- _WHAT TO DO_
Start at the line with "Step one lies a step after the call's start" in the records below, stop at the line with "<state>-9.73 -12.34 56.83", and return every line in that span exactly, the two end lines included.

- _Stored dataset items_

***

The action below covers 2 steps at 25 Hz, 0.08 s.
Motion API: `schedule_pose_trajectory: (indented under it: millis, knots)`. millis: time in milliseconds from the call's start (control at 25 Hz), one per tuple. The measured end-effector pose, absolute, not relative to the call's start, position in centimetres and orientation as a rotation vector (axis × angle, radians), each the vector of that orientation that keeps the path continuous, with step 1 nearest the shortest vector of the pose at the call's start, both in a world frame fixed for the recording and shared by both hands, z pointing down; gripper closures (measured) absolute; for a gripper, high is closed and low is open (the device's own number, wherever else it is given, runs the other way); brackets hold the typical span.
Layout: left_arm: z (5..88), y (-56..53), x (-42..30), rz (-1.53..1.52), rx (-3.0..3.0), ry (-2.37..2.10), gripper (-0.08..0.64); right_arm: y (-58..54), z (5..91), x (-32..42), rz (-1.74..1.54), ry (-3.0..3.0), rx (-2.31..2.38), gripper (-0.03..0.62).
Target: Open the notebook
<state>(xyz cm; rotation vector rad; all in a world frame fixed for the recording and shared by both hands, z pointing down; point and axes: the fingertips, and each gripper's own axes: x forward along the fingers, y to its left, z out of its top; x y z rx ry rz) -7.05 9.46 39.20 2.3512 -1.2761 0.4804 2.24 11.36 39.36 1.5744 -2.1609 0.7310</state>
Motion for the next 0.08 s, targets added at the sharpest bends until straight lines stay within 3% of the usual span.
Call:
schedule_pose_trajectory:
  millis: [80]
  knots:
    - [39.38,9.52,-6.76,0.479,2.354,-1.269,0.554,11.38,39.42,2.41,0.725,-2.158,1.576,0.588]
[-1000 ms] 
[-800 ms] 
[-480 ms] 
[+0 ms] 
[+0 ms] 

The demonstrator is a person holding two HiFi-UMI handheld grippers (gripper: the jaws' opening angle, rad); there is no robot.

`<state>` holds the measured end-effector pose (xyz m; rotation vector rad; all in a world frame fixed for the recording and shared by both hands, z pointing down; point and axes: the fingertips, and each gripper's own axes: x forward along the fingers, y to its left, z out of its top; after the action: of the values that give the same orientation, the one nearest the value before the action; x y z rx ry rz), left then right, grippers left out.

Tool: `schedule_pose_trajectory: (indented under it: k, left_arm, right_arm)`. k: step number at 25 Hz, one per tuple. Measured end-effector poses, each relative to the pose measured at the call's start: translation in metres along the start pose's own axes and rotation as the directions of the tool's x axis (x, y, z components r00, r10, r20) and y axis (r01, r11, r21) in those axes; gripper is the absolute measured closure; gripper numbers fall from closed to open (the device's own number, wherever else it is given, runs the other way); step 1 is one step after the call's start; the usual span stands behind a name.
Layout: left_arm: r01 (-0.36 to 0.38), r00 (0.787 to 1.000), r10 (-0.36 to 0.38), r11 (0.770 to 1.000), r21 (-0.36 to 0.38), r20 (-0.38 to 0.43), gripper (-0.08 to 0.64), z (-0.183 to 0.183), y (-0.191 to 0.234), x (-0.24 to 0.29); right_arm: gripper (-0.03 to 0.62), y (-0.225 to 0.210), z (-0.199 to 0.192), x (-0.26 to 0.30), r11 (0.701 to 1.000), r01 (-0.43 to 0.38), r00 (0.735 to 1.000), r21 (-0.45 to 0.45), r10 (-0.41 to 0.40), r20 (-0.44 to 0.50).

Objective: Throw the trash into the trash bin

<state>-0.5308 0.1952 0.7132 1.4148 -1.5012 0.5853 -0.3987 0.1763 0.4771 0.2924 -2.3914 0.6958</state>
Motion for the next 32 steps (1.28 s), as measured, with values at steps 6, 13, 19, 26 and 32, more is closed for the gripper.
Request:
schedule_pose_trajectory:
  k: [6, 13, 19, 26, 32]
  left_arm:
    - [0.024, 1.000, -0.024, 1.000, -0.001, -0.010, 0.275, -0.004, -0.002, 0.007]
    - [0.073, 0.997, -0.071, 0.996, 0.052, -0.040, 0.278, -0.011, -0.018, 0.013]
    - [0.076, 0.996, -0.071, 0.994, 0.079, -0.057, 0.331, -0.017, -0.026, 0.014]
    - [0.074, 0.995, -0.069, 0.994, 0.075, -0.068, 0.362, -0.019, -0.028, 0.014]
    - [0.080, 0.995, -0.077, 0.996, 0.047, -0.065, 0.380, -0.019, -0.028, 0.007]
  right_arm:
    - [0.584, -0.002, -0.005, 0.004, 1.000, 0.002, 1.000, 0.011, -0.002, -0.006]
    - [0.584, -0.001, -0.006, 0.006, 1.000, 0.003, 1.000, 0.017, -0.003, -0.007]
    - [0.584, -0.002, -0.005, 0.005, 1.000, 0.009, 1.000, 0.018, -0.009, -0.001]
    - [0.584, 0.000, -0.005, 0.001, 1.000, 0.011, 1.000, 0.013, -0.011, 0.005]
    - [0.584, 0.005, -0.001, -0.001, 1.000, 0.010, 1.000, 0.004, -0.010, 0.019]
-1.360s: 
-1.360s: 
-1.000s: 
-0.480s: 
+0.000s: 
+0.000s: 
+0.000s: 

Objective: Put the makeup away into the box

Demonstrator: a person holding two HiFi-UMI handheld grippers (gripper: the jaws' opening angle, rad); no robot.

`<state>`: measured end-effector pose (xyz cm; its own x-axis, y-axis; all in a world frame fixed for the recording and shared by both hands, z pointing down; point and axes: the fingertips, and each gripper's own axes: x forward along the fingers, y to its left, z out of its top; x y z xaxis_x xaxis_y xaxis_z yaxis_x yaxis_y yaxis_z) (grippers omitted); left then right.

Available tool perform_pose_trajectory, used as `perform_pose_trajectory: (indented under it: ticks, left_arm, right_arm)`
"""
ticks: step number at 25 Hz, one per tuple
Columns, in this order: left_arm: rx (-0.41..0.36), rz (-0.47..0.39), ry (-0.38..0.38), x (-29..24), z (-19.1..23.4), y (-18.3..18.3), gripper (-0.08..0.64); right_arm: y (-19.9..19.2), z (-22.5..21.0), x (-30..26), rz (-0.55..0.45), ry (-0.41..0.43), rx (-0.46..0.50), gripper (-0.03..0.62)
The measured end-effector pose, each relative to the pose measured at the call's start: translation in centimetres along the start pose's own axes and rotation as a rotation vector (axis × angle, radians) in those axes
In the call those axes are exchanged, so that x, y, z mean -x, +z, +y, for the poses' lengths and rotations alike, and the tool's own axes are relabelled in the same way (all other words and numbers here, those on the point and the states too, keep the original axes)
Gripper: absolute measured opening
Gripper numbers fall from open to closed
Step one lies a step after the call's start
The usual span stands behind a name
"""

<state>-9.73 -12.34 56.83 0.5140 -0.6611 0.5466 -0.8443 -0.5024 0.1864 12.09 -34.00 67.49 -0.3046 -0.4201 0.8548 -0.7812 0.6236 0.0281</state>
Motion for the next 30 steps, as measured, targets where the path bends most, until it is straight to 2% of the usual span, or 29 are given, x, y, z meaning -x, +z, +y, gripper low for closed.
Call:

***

- _ANSWER BELOW_
Step one lies a step after the call's start
The usual span stands behind a name
"""

<state>-9.73 -12.34 56.83 0.5140 -0.6611 0.5466 -0.8443 -0.5024 0.1864 12.09 -34.00 67.49 -0.3046 -0.4201 0.8548 -0.7812 0.6236 0.0281</state>

With this, the exercise is finished.